CONTEXT: There is great interest in using magnetic resonance imaging (MRI) for men on active surveillance for prostate cancer. OBJECTIVE: To systematically review evidence regarding the use of MRI in men with low- or intermediate-risk prostate cancer suitable for active surveillance. EVIDENCE ACQUISITION: Ovid Medline and Embase databases were searched for active surveillance, prostate cancer, and MRI from inception until April 25, 2014 according to the Preferred Reporting Items for Systematic Reviews and Meta-Analyses process. Identified reports were critically appraised according to the Quality Assessment of Diagnostic Accuracy Studies (QUADAS-2) criteria. EVIDENCE SYNTHESIS: A lesion on MRI suspicious for prostate cancer (positive MRI) is seen in two-thirds of men otherwise suitable for active surveillance. A positive MRI makes the identification of clinically significant disease at repeat biopsy more likely, especially when biopsies are targeted to suspicious MRI lesions. Radical prostatectomy data show that positive MRI is more likely to be associated with upgrading (Gleason score>3+3) than a negative MRI (43% vs 27%). A positive MRI is not significantly more likely to be associated with upstaging at radical prostatectomy (>T2) than a negative MRI (10% vs 8%).
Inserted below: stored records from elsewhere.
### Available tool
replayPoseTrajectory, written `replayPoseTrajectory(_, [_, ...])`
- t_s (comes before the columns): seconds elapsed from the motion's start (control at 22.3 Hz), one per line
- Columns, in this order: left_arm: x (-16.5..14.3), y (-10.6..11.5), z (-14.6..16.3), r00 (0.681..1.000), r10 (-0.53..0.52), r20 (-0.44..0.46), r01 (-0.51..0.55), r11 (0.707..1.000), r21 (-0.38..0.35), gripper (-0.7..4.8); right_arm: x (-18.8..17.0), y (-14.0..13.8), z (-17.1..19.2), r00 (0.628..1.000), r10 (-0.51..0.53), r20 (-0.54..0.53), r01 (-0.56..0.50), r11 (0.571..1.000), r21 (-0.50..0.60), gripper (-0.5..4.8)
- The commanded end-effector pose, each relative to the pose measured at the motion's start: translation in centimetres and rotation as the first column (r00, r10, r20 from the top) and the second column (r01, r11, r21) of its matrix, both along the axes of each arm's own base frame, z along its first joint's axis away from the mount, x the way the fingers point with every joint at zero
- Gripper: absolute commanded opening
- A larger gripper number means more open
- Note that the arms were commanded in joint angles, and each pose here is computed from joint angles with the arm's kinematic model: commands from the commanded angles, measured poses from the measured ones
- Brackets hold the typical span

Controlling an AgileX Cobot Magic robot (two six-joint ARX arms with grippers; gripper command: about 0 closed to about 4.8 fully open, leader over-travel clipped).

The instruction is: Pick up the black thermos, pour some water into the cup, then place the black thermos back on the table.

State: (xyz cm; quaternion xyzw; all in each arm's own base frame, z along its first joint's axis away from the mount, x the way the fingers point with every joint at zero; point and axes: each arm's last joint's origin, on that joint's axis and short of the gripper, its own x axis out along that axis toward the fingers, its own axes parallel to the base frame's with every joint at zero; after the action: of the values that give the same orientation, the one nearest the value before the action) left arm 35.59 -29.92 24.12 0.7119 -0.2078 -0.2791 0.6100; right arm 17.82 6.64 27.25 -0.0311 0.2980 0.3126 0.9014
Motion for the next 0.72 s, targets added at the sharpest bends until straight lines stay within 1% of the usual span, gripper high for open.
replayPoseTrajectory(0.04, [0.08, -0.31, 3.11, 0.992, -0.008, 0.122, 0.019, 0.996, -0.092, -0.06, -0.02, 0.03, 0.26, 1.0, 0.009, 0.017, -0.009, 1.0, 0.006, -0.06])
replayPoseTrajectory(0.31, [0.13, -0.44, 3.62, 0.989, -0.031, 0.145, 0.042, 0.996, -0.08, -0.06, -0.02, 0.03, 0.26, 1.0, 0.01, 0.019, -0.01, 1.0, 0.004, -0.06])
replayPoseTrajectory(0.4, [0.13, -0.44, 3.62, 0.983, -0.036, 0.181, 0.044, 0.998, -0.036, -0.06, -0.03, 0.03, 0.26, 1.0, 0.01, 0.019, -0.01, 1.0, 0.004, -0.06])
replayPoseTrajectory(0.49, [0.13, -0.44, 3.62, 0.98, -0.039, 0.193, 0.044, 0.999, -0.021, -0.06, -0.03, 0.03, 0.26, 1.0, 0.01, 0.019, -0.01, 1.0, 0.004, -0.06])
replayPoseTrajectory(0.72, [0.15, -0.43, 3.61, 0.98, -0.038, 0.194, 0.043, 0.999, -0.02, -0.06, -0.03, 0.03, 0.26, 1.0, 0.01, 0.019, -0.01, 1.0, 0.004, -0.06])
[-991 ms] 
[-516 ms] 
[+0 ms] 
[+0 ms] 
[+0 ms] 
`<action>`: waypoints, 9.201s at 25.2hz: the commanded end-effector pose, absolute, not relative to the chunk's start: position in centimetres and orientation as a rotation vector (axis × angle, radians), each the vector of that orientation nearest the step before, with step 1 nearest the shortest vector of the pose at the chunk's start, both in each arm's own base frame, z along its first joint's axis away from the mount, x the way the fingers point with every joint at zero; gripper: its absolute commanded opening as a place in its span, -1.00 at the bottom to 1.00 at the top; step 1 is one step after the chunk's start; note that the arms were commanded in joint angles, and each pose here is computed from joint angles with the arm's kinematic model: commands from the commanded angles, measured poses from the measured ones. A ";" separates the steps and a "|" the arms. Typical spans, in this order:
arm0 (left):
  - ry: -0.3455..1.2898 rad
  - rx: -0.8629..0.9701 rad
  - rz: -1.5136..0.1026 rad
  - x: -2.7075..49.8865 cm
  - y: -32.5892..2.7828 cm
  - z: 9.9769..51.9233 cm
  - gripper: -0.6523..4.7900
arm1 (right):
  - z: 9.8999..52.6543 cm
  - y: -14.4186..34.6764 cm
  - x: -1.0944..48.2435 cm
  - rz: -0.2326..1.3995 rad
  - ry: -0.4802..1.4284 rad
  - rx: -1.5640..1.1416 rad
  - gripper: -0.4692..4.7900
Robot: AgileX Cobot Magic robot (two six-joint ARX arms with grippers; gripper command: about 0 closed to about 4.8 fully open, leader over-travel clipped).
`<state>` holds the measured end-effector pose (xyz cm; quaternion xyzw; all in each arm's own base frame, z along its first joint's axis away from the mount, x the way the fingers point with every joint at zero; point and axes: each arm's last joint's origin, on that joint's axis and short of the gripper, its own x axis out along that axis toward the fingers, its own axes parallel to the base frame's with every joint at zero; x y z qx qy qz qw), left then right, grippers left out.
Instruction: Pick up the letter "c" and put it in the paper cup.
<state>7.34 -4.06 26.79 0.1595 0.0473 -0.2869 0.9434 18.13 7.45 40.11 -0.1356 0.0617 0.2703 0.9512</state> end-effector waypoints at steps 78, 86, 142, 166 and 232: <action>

Although MRI is of interest in the monitoring of men on active surveillance, robust data on the use of repeat MRI in active surveillance are lacking. Prospective studies with clear definitions of radiological significance and progression are needed before this approach can be adopted. CONCLUSIONS: MRI is useful for detection of clinically significant disease at initial assessment of men considering active surveillance. To use MRI as a monitoring tool in surveillance, it will be necessary to define both radiological significance and radiological progression. PATIENT SUMMARY: This review assesses evidence for the use of magnetic resonance imaging (MRI) in men on active surveillance for prostate cancer. MRI at the start of surveillance can detect clinically significant disease in one-third to half of men. There are few data to assess the use of MRI as a monitoring tool during surveillance, so there is a need to define significant disease on MRI and significant changes over time.